The nouveau effeminate Bengali man is no comparison to the classic bhadralok from the nicotine and cinema-laced days of Satyajit Ray

The late 1960s was the last time a virile Bengali man was seen on the face of the earth. Coffee House in Kolkata had its own ozone layer of smoke from the hundreds of Charminars puffed in an attempt to answer life’s metaphysical questions. Joining Presidency College was the epitome of this intellectual life. Men would recite lines out of a Pablo Neruda poem at the drop of a hat and apparently Mary Jane wasn’t that popular. The last hunk from the community I have met was my father, whose friend was a model for Charminar in the 1980s. Back in the day, 17-year-olds listened to lectures that changed their lives, made them pack bags and lead political movements or maybe just simply spend endless hours at Coffee House discussing literature. Over-milked tea carried on through generations as the evolution of the Bengali men took a massive beating. They learned to play the guitar and God forbid, discovered Pink Floyd. Today, statistically you cannot meet a Bengali man in his late 20s who hasn’t spent his teens adulating the ‘gods of classic rock’ but clearly that didn’t make rockstars out of them. They discovered everything else that comes with the music, namely Mary Jane and jam sessions but they broke their relationship with virility completely somewhere on the way.

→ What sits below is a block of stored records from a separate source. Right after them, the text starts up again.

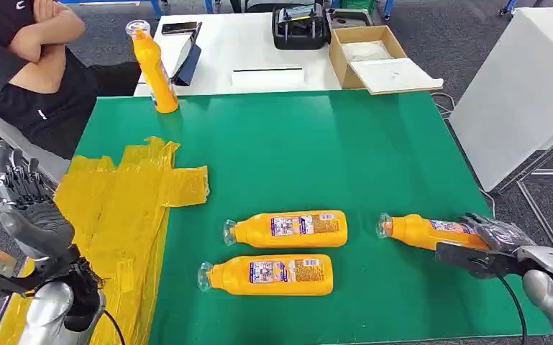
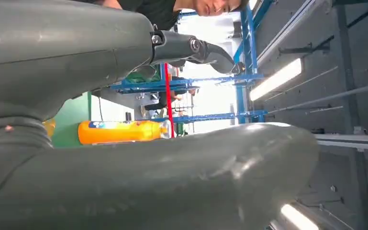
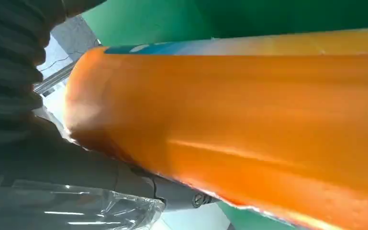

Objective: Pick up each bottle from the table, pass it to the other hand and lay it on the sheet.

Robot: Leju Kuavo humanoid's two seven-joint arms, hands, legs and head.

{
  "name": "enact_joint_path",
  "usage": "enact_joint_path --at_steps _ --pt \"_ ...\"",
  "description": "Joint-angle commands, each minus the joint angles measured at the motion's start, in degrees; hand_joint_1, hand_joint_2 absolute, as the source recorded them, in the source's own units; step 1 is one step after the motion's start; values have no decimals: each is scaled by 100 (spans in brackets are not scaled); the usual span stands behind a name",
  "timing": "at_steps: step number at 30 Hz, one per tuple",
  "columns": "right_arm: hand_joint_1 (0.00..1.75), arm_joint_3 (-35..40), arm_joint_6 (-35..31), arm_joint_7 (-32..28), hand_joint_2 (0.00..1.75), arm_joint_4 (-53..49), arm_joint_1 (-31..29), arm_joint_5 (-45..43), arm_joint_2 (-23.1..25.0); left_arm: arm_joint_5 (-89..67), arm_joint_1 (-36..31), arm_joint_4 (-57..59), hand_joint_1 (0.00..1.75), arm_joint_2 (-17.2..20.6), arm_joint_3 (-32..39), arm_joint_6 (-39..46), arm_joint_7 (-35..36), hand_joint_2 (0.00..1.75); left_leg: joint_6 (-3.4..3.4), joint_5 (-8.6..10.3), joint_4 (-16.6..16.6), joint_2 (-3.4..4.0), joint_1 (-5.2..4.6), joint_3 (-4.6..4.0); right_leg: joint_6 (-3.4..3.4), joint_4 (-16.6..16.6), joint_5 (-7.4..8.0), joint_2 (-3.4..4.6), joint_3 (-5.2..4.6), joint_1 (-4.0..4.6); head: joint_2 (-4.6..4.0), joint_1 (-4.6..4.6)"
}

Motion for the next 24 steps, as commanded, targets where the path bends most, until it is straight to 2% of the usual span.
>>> enact_joint_path --at_steps 1,2,10,13,16,19,21,24 --pt "166 434 141 -58 175 691 -112 -38 239 79 -91 146 0 -15 16 -32 2 0 -10 0 -4 -4 3 13 -1 -9 0 -14 18 4 0 2" --pt "175 471 140 -91 175 677 -67 -46 210 95 -124 168 0 -10 15 -42 2 0 -15 -2 -4 -4 2 22 0 -11 -2 -19 28 4 0 0" --pt "175 324 -69 14 175 784 62 -177 456 145 -363 267 0 53 -63 6 49 0 -12 1 -5 -9 7 28 -1 -15 1 -17 38 9 0 2" --pt "175 16 -59 160 175 402 324 -438 361 168 -351 314 0 102 -136 -65 175 0 -19 1 -8 -14 5 41 -2 -19 -1 -31 54 7 0 2" --pt "175 -12 -13 170 175 329 342 -463 325 170 -358 354 0 102 -132 -69 177 0 -18 -1 -4 -17 2 48 -3 -14 -5 -35 58 5 0 0" --pt "175 -506 142 157 175 -381 570 -1113 93 293 -395 472 0 226 -192 -416 418 0 -17 0 -1 -22 1 48 -2 -13 -5 -38 59 3 0 2" --pt "175 -1025 457 292 175 -1392 847 -1862 -227 427 -390 561 0 258 -117 -739 564 0 -15 -1 3 -23 -2 42 -2 -5 -8 -37 51 0 0 2" --pt "175 -1128 594 424 175 -1619 892 -1950 -296 419 -389 581 0 246 -83 -778 554 0 -15 -5 10 -17 -9 33 -1 8 -10 -28 37 -7 0 2"
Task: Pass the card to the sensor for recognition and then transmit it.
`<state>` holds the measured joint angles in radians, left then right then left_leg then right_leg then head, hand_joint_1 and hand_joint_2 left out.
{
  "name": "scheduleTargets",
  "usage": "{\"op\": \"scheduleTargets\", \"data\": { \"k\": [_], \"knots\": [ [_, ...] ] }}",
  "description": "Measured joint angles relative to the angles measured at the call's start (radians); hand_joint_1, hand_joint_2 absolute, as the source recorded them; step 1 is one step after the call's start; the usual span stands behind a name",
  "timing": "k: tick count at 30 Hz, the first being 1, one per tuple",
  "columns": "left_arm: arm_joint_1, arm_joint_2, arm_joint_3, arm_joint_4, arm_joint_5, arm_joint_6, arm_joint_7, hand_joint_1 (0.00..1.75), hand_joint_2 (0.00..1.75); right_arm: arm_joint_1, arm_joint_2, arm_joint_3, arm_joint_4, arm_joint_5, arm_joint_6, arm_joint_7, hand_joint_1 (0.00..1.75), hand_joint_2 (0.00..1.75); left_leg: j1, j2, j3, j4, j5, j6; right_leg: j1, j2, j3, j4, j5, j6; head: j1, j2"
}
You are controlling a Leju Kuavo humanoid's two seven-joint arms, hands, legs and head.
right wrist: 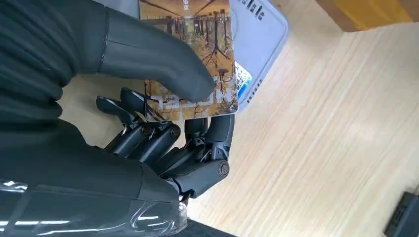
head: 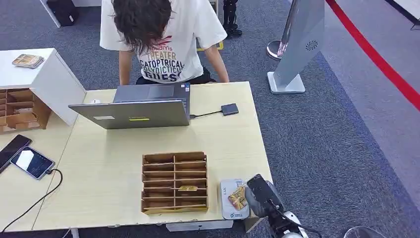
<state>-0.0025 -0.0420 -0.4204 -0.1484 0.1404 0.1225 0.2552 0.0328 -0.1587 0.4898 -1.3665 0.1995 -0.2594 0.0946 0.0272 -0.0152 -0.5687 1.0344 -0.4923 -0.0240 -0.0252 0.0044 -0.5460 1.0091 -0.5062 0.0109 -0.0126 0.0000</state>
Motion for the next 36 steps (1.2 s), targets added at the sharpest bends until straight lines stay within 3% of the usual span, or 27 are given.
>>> {"op": "scheduleTargets", "data": {
  "k": [19, 36],
  "knots": [
    [-0.001, 0.001, -0.001, 0.0, 0.006, -0.011, 0.004, 0.0, 0.0, -0.056, 0.032, 0.019, 0.064, 0.173, -0.012, 0.083, 1.75, 1.75, 0.0, 0.0, 0.001, 0.0, 0.0, 0.0, 0.0, 0.0, 0.001, 0.0, 0.0, 0.0, 0.0, 0.0],
    [-0.002, 0.003, -0.007, 0.0, 0.015, -0.018, 0.006, 0.0, 0.0, -0.069, 0.054, 0.012, 0.085, 0.222, 0.021, 0.091, 1.75, 1.75, 0.0, 0.0, 0.001, 0.0, 0.0, 0.0, 0.0, 0.0, 0.001, 0.0, 0.0, 0.0, 0.0, 0.0]
  ]
}}
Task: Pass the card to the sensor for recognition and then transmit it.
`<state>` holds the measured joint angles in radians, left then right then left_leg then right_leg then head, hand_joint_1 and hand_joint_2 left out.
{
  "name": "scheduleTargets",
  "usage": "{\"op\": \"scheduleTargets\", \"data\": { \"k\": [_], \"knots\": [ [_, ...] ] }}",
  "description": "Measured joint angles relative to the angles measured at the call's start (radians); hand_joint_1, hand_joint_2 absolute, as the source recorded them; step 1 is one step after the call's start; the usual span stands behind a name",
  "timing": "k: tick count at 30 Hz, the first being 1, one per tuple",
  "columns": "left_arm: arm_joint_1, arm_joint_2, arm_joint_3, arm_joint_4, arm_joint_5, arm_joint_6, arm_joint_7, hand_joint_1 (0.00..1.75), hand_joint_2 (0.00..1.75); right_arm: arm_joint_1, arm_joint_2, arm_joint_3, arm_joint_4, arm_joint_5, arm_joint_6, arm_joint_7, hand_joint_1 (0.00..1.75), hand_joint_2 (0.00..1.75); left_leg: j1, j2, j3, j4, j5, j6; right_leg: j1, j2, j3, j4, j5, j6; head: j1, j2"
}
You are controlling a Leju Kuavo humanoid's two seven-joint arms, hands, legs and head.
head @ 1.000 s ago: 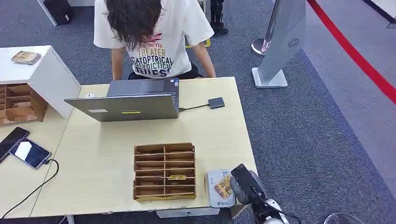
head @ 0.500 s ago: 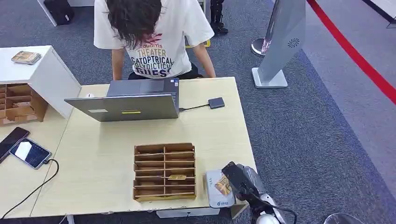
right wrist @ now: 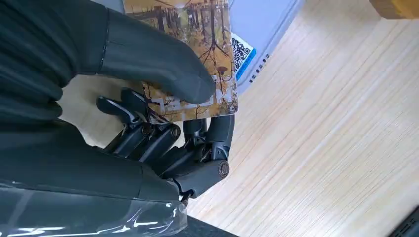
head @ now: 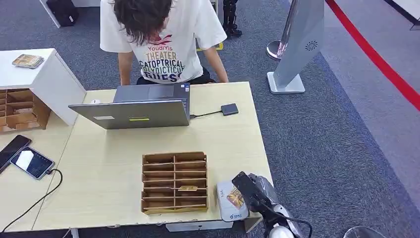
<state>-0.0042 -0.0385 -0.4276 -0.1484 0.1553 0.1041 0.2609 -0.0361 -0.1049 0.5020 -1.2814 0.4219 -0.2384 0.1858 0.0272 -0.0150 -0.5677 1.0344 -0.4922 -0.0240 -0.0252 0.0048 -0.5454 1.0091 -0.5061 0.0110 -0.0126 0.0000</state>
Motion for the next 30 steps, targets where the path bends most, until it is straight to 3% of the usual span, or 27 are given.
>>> {"op": "scheduleTargets", "data": {
  "k": [30],
  "knots": [
    [0.0, 0.0, -0.001, 0.0, 0.002, 0.0, 0.0, 0.0, 0.0, 0.001, 0.003, -0.005, 0.003, 0.002, 0.001, 0.0, 1.75, 1.75, 0.0, 0.0, 0.0, 0.0, 0.0, 0.0, 0.0, 0.0, 0.0, 0.0, 0.0, 0.0, 0.0, 0.0]
  ]
}}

Today a get-together in Kolkata ushers in a gathering of male and female counterparts of our generation; twenty-something-year-olds meeting over a few drinks, a lot of cigarettes and some unforgettable Mary Jane. The female voices dwindle and the male laughter resonates through the old stone staircases and the teakwood beams. There are never more than two topics in discussion, Dada and Mithun-Da. The former stands for Sourav Ganguly whose name makes any modern Bengali man misty-eyed out of adulation and the latter is the quintessential disco dancer now turned Bengal’s Rajnikanth. Sometimes a stray mention of Ray’s movies brings forth a four minute dialogue quickly broken off by a gesticulating review of Ganguly’s new TV show. With discussions such as these, there is no place for literature, only Pink Floyd. Scowling at modern music, live bands and any other language besides Bengali, this prototype has re-established the love story with food. Double egg chicken roll, lebu cha (lemon tea), Sunday mutton lunches and chingri (prawns). The gastronomical love affair is always followed by a siesta, because the sun is too hot for their pot bellies and receding hairlines. Visually men and women from the community strangely seem to belong to different races, another reason we can’t base relationships on the laws of attraction in the former’s case. Already if you are cringing at the thought of these men turning into lean, mean, love machines, I will ask you to not stop cringing. They are neither lean nor mean and frighteningly effeminate. What is left of the intellectualism is the word pseudo and of maschimo? Nothing, nothing at all.